Guardas prisionais regressam à greve segunda-feira

Sindicato insatisfeito com lentidão na negociação de novos estatutos

Guardas prisionais querem rapidez na elaboração de novo estatuto Paulo Ricca

Os guardas prisionais iniciam esta segunda-feira mais uma semana de greve, depois de uma primeira paralisação realizada no final de Abril.

 A greve estende-se até ao dia 11, sábado. No dia 16 haverá uma vigília frente ao Ministério da Justiça, em Lisboa. Uma outra paralisação poderá ter lugar entre 21 de Maio e 1 de Junho.

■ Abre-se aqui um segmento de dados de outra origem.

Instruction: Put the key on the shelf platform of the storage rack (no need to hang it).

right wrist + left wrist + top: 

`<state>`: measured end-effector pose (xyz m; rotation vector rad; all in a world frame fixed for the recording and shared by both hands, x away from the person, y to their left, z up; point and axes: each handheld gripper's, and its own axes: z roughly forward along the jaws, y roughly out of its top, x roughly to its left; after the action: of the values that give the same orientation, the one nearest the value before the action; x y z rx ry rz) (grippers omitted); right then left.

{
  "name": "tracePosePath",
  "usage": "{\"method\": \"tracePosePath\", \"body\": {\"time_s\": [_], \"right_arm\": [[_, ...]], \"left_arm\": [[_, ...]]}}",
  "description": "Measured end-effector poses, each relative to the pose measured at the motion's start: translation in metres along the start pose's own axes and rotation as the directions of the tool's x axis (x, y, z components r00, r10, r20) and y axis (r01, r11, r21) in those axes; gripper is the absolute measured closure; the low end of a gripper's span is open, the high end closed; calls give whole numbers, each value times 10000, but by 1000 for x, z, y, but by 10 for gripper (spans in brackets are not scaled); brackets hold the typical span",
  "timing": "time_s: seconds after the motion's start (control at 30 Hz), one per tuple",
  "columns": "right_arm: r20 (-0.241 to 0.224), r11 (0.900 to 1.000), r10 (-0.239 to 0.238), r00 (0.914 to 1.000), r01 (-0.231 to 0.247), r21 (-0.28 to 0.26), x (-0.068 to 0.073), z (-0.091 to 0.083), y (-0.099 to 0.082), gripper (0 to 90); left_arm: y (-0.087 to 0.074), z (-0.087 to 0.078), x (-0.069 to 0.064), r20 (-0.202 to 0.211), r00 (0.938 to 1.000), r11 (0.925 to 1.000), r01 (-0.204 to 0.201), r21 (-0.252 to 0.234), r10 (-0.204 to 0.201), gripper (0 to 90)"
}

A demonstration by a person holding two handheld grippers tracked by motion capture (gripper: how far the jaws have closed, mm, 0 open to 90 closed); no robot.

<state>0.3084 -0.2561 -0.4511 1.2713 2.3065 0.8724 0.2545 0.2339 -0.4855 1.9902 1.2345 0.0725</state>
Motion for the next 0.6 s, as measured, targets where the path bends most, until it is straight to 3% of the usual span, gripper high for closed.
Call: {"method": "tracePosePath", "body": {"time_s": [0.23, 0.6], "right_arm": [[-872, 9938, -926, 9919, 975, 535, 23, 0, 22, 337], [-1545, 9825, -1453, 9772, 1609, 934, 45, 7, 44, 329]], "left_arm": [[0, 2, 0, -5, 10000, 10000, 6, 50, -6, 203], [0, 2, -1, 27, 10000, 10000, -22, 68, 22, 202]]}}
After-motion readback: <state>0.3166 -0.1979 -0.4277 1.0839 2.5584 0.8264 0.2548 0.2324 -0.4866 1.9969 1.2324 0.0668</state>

Em causa estão as negociações do estatuto profissional dos guardas prisionais, que uma legislação de 2008 obrigou que fossem renovados no prazo de seis meses. 

“Já passaram cinco anos e o nosso estatuto continua a ser o mesmo de 1993, apesar de todas as alterações que têm surgido em termos legislativos”, afirma Jorge Alves, presidente do Sindicato Nacional do Corpo da Guarda Prisional, citado pela agência Lusa. “Pretendemos a regulamentação do estatuto profissional de acordo com a lei e de acordo com o que está em vigor quanto à equiparação com o pessoal da Polícia de Segurança Pública”, completa.

No final da semana passada, o dirigente sindical admitira desconvocar o segundo período de greve, tendo em conta a proposta de calendarização de reuniões e a data limite para a aprovação do estatuto profissional apresentada pelo secretário de Estado da Administração Pública, Hélder Rosalino.

No entanto, segundo Jorge Alves, esse calendário apresentava reuniões tão espaçadas que fazia com que, mais uma vez, a aprovação do estatuto fosse adiada por mais alguns meses, o que não satisfez os guardas prisionais.